In November E and I went on our first date as a couple in over a year. We met up with a guy who was in an open relationship for a drink. This was a big step for us, and one that we were very excited to start experiencing together. We had found the guy online and his picture was quite pleasant. His e-mails made it sound like he had a girlfriend that was open herself and that this would be the introduction meeting with the potential of the four of us meeting at a later time. Perfect. Also it was a great way to rip off the bandaid so to speak and just get out there, as a team. Thus the time and place were set.
Now a few funny things happened. One, we had a huge cold snap in this fair city. Perhaps that doesn’t seem funny, but the fact that we braved nearly 35 below zero to go meet a perfect stranger in hopes of getting some strange has a point of humour to it. The second is that I took the guys phone number down wrong. So when I texted to say we had arrived, I had an awkward text conversation with a random and confused guy, plus no way to get a hold of the actual guy.
Now here is the thing. The guy showed up nearly 45 minutes late. Which of course we gave a pass to given the weather. However, when he walked up, he was easily 20 years older and also heavier than his picture. I think he was also missing some hair, but I could be a little fuzzy on that detail. Either way, I would never had known it was him, if not for him sitting down at our table. I recall thinking we should just get up and walk away. Had I been alone meeting, I probably would have just snuck out. Judge if you want, but getting lied to in picture is a big deal breaker for me. However, having E with me, and after a few subtle get on the same page glances we stayed for a drink.

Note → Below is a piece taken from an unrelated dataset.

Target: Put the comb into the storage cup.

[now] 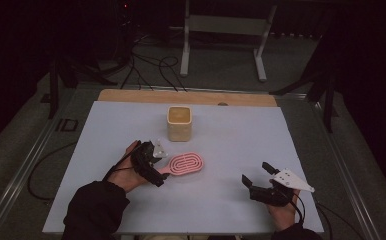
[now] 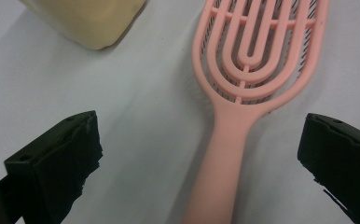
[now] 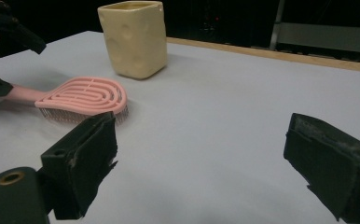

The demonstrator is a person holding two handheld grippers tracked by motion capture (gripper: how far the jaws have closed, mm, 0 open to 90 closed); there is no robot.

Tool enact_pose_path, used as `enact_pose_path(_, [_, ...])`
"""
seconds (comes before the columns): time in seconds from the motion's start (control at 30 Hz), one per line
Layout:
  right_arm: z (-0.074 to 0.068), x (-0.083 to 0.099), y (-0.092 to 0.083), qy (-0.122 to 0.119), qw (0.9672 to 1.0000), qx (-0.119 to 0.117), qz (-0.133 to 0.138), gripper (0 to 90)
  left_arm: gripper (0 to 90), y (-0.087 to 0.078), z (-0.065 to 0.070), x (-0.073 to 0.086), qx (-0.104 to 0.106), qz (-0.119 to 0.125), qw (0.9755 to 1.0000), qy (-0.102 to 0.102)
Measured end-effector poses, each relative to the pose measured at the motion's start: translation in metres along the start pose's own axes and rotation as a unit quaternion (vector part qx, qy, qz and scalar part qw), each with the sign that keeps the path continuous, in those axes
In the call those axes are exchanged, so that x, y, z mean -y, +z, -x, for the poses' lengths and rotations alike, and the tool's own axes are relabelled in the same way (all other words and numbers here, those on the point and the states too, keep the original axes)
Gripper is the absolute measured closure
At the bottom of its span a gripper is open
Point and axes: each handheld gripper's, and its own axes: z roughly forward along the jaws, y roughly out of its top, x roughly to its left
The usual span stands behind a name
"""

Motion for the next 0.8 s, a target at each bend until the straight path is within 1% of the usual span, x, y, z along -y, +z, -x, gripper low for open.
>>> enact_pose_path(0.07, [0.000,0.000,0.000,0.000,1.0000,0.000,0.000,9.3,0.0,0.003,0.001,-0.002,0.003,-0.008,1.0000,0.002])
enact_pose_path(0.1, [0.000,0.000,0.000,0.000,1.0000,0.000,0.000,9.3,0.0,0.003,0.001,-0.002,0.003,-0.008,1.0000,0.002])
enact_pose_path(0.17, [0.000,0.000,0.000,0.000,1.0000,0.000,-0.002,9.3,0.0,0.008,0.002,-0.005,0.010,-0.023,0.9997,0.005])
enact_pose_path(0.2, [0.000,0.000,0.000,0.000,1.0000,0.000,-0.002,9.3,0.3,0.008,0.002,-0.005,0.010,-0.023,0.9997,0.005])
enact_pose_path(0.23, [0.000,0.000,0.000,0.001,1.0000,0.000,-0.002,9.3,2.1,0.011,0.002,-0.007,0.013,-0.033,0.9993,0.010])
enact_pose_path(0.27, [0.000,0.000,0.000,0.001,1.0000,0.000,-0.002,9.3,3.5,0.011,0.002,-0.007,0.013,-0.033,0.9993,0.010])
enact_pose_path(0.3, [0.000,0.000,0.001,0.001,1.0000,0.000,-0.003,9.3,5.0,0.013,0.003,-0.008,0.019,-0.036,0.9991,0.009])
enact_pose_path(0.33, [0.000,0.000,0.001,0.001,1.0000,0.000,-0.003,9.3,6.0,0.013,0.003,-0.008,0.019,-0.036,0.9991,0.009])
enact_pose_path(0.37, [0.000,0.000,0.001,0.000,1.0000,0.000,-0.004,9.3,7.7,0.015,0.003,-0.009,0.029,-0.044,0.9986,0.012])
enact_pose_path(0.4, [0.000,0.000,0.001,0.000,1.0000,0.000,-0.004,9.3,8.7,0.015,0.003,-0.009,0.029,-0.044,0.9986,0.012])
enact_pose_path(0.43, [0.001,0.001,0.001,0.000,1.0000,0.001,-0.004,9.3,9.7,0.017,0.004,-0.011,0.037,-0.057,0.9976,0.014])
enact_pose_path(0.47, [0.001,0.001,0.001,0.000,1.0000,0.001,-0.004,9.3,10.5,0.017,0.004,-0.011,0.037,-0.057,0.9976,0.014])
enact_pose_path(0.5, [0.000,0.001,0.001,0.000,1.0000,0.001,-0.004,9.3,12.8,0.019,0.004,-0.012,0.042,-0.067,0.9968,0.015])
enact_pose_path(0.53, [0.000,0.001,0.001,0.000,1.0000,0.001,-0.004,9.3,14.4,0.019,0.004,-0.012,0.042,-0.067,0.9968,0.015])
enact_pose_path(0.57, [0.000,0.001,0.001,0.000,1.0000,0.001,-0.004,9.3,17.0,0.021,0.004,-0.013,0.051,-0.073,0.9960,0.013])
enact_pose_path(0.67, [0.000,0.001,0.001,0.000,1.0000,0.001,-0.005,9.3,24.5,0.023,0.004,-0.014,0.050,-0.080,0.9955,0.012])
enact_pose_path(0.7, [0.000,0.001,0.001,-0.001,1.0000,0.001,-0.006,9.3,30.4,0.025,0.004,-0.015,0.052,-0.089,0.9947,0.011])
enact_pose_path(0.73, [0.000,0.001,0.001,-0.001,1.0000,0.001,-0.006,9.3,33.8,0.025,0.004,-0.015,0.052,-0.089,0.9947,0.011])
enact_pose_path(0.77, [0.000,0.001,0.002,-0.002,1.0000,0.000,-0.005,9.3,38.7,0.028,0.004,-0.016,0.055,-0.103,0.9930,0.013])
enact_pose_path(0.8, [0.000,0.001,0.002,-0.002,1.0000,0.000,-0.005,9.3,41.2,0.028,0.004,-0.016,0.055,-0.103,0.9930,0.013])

The drinks went fine. We had pleasant chit chat and together learned our first big lesson in dating together. And that is how to politely reject a person, and who out of the two is the person who gets to pull that trigger. In this circumstance we decided it would be nicer if I did it while E was in the washroom to save a little face. Rejection is a tough one to fathom, but imagine the stress and pressure of having two people reject you at the same time? It was and is a whole new way of looking at dating for us. And as I am starting to find out, just the first of many hard lessons to be learned.
As a side note though, I do have a social criticism of just how overly polite society is turning. We would have been within our rights to call this guy out for the fraudulent picture and wasting our time. Instead, we just pretended that he looked kind of, almost close and had a few beers and some friendly conversation. We took it as a learning experience, glass half full sort of scenario. Even the let down, we tried to do as kindly as possible. I mean you cannot be rude or mean to a person you just met. You cannot just call a person out, and push that limit of social norms, can you? As I look back, on this experience, it would have been nice if I had tried not being such a pussy, and calling this guy out. I am quickly finding out, months later, that I would be enjoying this whole couples dating thing so much more if I could remove that desperate need to take into consideration other people’s feelings before my own. More on that to come soon.
I have an interesting story about this kind of situation. I am the male half of an open (ethically non-monogamous) couple and I work away from home quite a lot, so it happens from time to time that one of us will meet a single or couple on our own.
I met this couple who seemed decent by messages and pictures and so I agreed to meet in the lounge of a hotel. When I arrived the guy brushed me the wrong way. I asked a few questions and he wouldn't talk about himself much and I asked if he played too and alluded to the idea of my wife perhaps joining us. He told me that he wasn't comfortable talking to me about it. I said well then I have to bow out now because if we can't talk about sex how can we have enough trust to have sex?
He aggressively asked me what my problem was and I stood up and said I'm sorry this isn't going to work. He pushed me some more and I said quite honestly your attitude put me off and I think it's best if I leave. He started getting belligerent and said listen fuckhead I'm top dog here and you're gonna do as I say because that's my wife and I am in charge. With your wife you are her Alpha." I said I'm not here to fight man and started walking away. I said dude Alphas don't act like this.
He started yelling at me that he would find me and make me pay for my choice of words. I stopped talking and left. Later on I got a text from his wife apologizing and she told me that was his kink. He liked being like a dictator and watching as he told a stranger what to do with his wife. Not my thing that's for sure. Some people are scary.
I cannot even believe the wife wouldn't have given you a heads up. Might have been easier to just start a fight at the bar than arrange a meet up. People are strange that's for sure. Thank you for sharing your story.